De Quervain's Tenosynovitis
What is it?
De Quervains is an overuse injury of the tendons that control movement of the thumb causing inflammation in the synovium of the abductor pollicis longus and extensor pollicis brevis tendons. Irritation occurs where the tendons pass through their synovial sheath in a fibro-osseous tunnel at the level of the radial styloid ie. along the outer aspect of the wrist-thumb junction. (Brukner and Khan, 2012)
Signs and Symptoms:
- Pain in the region described above and sometimes further up into the forearm where the muscles originate
- Crepitus - a grating/crackling sound when moving the thumb/wrist
- Pain +/- weakness with resisted thumb extension and abduction
- Positive Finklesteins test – involves making a fist with the thumb inside and tilting the wrist towards the ulnar direction ie away from the thumb
This condition generally results from an increase in use/loading of the muscles and tendons that control the thumb. It is more common in women, particularly new mums. Some say that this is related to repetitive lifting/carrying of a new baby. Athletes who play racquet sports, golfers and cyclists are at a higher risk of developing this condition. Also, computer based and mobile phone activity is a common aggravating factor.

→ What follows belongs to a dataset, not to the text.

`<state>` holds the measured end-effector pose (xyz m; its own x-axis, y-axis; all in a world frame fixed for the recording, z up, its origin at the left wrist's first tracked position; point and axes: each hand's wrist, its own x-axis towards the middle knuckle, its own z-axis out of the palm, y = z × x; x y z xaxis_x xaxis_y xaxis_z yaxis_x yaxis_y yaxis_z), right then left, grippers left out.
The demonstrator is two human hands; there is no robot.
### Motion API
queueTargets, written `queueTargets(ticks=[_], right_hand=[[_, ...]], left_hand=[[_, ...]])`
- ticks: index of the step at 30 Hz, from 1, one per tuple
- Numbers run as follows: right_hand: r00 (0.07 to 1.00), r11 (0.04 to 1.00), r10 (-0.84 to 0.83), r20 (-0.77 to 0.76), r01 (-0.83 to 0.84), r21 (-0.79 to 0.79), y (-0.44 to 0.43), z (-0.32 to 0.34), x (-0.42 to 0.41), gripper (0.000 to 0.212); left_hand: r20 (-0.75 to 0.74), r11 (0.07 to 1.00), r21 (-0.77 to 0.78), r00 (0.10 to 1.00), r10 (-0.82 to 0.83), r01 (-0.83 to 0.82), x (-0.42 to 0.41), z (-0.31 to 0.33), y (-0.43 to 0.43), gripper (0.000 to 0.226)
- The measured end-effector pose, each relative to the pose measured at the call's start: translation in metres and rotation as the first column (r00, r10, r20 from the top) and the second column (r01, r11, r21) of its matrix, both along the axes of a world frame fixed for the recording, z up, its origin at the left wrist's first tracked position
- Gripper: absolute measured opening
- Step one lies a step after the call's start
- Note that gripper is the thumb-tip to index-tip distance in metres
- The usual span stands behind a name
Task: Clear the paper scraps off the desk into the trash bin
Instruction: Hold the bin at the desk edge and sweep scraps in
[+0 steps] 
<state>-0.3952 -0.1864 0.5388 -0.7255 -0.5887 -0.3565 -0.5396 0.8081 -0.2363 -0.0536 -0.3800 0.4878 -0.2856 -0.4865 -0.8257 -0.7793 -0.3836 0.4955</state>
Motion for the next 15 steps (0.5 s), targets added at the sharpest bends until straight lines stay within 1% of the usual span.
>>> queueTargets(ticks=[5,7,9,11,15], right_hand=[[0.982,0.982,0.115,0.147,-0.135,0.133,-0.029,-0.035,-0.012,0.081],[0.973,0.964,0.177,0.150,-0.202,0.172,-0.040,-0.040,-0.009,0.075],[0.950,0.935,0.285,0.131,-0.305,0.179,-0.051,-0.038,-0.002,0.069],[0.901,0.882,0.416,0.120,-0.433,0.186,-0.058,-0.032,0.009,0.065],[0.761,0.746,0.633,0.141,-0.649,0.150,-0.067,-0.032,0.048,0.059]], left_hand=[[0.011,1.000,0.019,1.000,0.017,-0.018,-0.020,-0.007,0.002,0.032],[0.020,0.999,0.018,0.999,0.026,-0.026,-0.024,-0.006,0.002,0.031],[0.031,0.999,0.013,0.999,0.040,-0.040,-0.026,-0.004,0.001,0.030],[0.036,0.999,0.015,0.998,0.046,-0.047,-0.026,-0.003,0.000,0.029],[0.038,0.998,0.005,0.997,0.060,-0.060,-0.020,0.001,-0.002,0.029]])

- Load modification is the key! It is advised to avoid sustainedor repetitive loading of the thumb to allow time for symptoms to settle and for recovery to occur.

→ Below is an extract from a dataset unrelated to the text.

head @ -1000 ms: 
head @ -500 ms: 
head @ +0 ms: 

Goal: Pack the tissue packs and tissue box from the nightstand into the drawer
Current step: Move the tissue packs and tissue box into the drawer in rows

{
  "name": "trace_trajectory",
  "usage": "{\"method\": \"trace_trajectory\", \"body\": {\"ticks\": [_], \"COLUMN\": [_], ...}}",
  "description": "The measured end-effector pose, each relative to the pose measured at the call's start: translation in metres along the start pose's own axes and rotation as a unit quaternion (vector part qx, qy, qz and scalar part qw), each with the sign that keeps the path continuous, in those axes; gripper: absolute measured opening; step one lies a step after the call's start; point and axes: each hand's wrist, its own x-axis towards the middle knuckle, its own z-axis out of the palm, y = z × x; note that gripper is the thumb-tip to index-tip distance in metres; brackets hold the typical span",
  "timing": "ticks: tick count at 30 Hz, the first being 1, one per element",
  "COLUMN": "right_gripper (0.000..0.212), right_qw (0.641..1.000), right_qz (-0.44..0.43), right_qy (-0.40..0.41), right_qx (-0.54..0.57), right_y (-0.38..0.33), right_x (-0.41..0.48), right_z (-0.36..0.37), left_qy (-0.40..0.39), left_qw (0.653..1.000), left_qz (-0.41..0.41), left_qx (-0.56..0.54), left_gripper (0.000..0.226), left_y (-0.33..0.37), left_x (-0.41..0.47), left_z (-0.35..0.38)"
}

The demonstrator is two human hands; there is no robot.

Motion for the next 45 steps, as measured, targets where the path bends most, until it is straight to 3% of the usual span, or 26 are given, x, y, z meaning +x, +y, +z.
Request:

- Physiotherapy – can assist with load modification by providing splints (thumb spica) for support and movement restriction. The application of tape and the use of manual therapy, electrotherapy and sometimes cryotherapy to alleviate symptoms can be very helpful. (Maloney Backstrom 2002)Ideally a physiotherapist who specialises in hand therapy would be recommended.
- Rehabilitation can help to improve the condition of the tendons in question and the surrounding structures which may be affected by pain inhibition is essential for return to baseline functional use.
- NSAID’s – anti-inflammatory medications may be prescribed to settle inflammation and hence relieve pain so that rehabilitation can be commenced/progressed. Husstede et al, 2014).
- Injection therapy – research has shown a positive response to corticosteroid injections with this condition particularly if it is not settling with conservative management in the initial 6 weeks. (Peters-Veluthamaningal et al, 2009) This is generally followed by splinting to immobilise the area.
- Surgery – in very rare cases surgical release of the tendons may be carried out if other aspects of management have been unsuccessful.